__Your assignment__.
What you return must match the records word for word, except that images are dropped.

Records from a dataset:
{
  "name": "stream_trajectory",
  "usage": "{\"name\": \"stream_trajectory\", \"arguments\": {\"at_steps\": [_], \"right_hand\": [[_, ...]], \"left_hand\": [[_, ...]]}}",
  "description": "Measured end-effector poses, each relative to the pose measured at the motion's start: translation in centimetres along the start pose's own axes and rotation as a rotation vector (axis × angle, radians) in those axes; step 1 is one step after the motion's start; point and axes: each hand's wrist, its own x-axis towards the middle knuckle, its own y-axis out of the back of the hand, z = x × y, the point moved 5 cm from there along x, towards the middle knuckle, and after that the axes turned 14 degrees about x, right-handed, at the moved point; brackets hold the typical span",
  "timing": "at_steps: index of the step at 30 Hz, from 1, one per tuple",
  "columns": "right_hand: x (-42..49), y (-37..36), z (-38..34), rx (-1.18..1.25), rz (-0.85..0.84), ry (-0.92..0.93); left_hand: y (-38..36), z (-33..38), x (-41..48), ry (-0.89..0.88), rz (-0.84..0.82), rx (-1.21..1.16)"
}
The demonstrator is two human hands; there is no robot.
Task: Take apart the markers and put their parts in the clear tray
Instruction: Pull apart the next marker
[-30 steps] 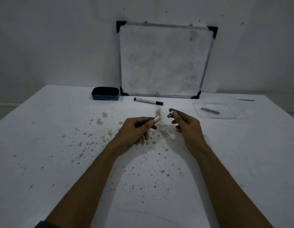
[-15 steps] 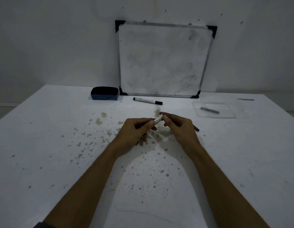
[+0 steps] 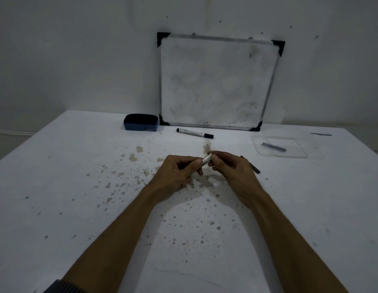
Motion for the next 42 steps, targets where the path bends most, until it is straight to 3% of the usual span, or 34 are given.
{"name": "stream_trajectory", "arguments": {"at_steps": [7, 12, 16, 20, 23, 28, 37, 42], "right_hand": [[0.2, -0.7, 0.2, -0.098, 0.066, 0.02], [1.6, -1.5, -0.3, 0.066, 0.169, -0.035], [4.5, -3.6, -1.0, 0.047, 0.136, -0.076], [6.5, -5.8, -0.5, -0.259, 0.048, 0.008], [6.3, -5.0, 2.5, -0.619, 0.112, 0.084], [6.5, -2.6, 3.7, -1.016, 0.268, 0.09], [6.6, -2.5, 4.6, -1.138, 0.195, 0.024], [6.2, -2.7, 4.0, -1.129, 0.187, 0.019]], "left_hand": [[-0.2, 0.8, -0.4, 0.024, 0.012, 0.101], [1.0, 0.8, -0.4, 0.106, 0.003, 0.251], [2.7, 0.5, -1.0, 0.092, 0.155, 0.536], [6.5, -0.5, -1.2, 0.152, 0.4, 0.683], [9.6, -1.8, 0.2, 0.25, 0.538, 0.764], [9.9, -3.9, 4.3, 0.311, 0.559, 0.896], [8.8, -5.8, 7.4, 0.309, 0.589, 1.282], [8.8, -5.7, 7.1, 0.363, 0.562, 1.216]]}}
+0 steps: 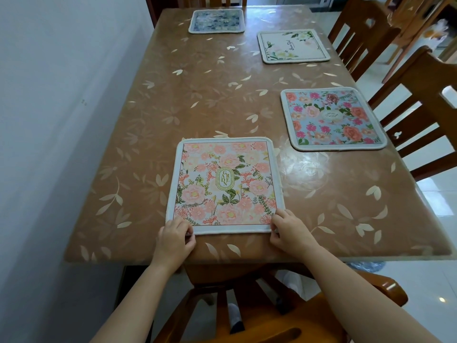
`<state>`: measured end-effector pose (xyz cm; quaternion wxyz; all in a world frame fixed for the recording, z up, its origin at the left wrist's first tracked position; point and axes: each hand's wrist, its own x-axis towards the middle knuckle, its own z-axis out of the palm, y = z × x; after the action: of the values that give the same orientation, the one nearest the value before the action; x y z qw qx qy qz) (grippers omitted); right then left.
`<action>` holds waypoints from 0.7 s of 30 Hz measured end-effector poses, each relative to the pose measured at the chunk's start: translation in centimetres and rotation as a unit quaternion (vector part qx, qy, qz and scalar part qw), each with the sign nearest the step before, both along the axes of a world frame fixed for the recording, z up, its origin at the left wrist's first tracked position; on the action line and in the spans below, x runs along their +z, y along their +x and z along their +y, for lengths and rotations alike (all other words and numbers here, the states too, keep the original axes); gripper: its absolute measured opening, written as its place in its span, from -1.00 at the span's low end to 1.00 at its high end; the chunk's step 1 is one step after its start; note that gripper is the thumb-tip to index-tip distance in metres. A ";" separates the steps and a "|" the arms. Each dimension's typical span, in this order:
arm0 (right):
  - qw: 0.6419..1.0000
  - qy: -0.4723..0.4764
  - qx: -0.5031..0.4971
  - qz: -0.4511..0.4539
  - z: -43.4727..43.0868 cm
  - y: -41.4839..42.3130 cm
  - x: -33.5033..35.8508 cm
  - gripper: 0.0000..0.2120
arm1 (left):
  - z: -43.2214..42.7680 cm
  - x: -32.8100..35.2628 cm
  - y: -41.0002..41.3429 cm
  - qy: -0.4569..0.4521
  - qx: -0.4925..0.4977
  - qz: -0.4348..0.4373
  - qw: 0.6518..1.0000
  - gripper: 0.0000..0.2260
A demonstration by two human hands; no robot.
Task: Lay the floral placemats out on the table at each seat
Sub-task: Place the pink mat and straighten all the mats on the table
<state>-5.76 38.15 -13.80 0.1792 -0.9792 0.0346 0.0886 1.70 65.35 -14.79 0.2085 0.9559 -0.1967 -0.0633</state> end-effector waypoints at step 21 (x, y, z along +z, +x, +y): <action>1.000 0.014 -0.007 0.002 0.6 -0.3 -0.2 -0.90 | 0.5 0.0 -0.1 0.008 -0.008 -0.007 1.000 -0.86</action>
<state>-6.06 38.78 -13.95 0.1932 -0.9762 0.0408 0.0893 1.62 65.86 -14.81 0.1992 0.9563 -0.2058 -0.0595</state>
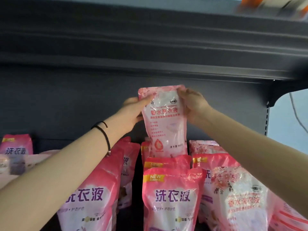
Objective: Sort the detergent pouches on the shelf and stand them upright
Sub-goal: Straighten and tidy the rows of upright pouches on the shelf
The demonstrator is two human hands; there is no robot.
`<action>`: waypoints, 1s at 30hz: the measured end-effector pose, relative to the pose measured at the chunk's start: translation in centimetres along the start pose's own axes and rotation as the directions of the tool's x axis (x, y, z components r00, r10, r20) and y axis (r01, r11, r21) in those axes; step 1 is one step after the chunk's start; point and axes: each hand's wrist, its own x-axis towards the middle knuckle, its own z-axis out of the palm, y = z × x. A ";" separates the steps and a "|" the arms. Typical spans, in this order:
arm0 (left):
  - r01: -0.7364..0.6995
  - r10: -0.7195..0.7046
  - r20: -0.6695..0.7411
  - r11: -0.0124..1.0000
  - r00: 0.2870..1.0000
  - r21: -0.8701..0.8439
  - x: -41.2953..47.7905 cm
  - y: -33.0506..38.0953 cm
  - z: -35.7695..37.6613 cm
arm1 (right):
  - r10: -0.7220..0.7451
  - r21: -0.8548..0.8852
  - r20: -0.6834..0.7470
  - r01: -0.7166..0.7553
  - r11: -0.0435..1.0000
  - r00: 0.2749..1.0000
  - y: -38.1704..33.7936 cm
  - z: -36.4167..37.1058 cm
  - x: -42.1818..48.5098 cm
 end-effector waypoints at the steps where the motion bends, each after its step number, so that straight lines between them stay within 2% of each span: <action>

__Answer__.
{
  "name": "stream_trajectory",
  "usage": "{\"name\": \"stream_trajectory\", \"arguments\": {\"at_steps\": [_], \"right_hand\": [[_, ...]], \"left_hand\": [[_, ...]]}}",
  "description": "Measured end-effector poses, each relative to the pose measured at the motion's start: translation in centimetres along the start pose's own axes and rotation as a rotation vector (axis × angle, radians) in those axes; step 1 is one step after the motion's start; point and axes: each hand's wrist, its own x-axis towards the middle knuckle, its own y-axis out of the back of the hand, z = x × y, the point moved 5 cm from there along x, towards the middle knuckle, and after that the axes turned 14 degrees about x, right-handed, at the moved point; brackets hold the typical span",
  "timing": "at_steps: index of the step at 30 Hz, from 1, one per tuple",
  "columns": "right_hand: x (-42..49), y (-37..36), z (-38..34), rx (-1.18..1.25), rz (-0.85..0.84), ry (-0.92..0.93); left_hand: y (-38..36), z (-33..38), x (-41..48), ry (-0.89..0.88), rz (-0.84..0.82), rx (-1.21..1.16)"
}
The demonstrator is two human hands; there is no robot.
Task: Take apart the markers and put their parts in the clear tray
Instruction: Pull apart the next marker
[-30 steps] 
[-15 steps] 
[+0 steps] 
Motion for the next 42 steps, targets where the path bends most, until it is straight to 3% of the usual span, or 34 are given.
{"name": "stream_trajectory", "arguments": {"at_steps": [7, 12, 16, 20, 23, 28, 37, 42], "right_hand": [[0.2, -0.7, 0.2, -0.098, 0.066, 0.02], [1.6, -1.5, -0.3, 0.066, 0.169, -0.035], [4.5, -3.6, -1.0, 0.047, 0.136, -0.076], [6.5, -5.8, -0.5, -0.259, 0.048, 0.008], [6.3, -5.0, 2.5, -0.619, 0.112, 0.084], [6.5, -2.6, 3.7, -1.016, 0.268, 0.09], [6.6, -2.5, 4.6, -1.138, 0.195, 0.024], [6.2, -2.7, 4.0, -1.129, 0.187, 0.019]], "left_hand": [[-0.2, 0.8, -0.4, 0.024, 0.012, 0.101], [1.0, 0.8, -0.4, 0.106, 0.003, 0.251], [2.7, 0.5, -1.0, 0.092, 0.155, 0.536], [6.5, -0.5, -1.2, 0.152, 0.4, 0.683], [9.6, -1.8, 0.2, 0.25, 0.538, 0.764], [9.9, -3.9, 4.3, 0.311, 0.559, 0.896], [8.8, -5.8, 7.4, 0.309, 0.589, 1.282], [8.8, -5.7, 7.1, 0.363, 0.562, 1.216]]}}
+0 steps: 
`<state>`: measured end-effector pose (xyz cm; quaternion wxyz; all in a world frame fixed for the recording, z up, its origin at the left wrist's first tracked position; point and axes: each hand's wrist, its own x-axis towards the middle knuckle, its own z-axis out of the palm, y = z × x; after the action: of the values that give the same orientation, the one nearest the value before the action; x y z qw qx qy qz) (grippers omitted); right then left.
`<action>` holds waypoints from 0.7 s of 30 Hz measured end-effector poses, each relative to the pose measured at the chunk's start: translation in centimetres and rotation as a unit quaternion (vector part qx, qy, qz and scalar part qw), each with the sign nearest the step before, both along the axes of a world frame fixed for the recording, z up, its origin at the left wrist's first tracked position; on the action line and in the spans below, x runs along their +z, y along their +x and z along their +y, for lengths and rotations alike (all other words and numbers here, the states too, keep the original axes); gripper: its absolute measured opening, written as its place in its span, from -1.00 at the span's low end to 1.00 at its high end; the chunk's step 1 is one step after its start; note that gripper is the thumb-tip to index-tip distance in metres. A ";" separates the steps and a "|" the arms. Each dimension's typical span, in this order:
arm0 (right):
  - qw: 0.6419..1.0000
  - qy: -0.4723..0.4764
  - qx: -0.5031..0.4971
  - qz: -0.4511..0.4539
  - z: -43.4727..43.0868 cm
  - y: -41.4839..42.3130 cm
  - x: -33.5033..35.8508 cm
  - gripper: 0.0000..0.2120
arm1 (left):
  - z: -43.2214..42.7680 cm
  - x: -32.8100..35.2628 cm
  - y: -41.0002..41.3429 cm
  - qy: -0.4569..0.4521
  - qx: -0.4925..0.4977
  - qz: -0.4348..0.4373
  - qw: 0.6518..1.0000
  - gripper: 0.0000..0.2260
A demonstration by two human hands; no robot.
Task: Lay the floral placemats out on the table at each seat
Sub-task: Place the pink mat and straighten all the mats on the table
<state>-5.76 38.15 -13.80 0.1792 -0.9792 0.0346 0.0886 1.70 65.35 -14.79 0.2085 0.9559 -0.1967 -0.0633</state> end-effector waypoints at step 21 (x, y, z along +z, +x, +y): <action>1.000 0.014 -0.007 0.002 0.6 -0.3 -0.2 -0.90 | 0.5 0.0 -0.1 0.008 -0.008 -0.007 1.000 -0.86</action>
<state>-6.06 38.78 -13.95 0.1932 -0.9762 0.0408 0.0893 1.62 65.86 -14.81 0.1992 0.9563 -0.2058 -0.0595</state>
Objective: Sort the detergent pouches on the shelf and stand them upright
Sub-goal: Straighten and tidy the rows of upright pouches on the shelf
The demonstrator is two human hands; there is no robot.
`<action>`: waypoints, 1s at 30hz: the measured end-effector pose, relative to the pose measured at the chunk's start: translation in centimetres along the start pose's own axes and rotation as the directions of the tool's x axis (x, y, z components r00, r10, r20) and y axis (r01, r11, r21) in those axes; step 1 is one step after the chunk's start; point and axes: each hand's wrist, its own x-axis towards the middle knuckle, its own z-axis out of the palm, y = z × x. A ";" separates the steps and a "|" the arms. Typical spans, in this order:
arm0 (left):
  - r01: -0.7364..0.6995
  - r10: -0.7195..0.7046
  - r20: -0.6695..0.7411
  - r11: -0.0124..1.0000
  - r00: 0.2870..1.0000
  - r21: -0.8701..0.8439
  - x: -41.2953..47.7905 cm
  - y: -33.0506..38.0953 cm
  - z: -35.7695..37.6613 cm
arm1 (right):
  - r10: -0.7220..0.7451
  - r21: -0.8548..0.8852
  - r20: -0.6834..0.7470
  - r01: -0.7166..0.7553
  - r11: -0.0435..1.0000
  - r00: 0.2749..1.0000
  - y: -38.1704..33.7936 cm
  - z: -36.4167..37.1058 cm
  - x: -42.1818..48.5098 cm
 end-effector waypoints at the steps where the motion bends, each after its step number, so that straight lines between them stay within 2% of each span: <action>

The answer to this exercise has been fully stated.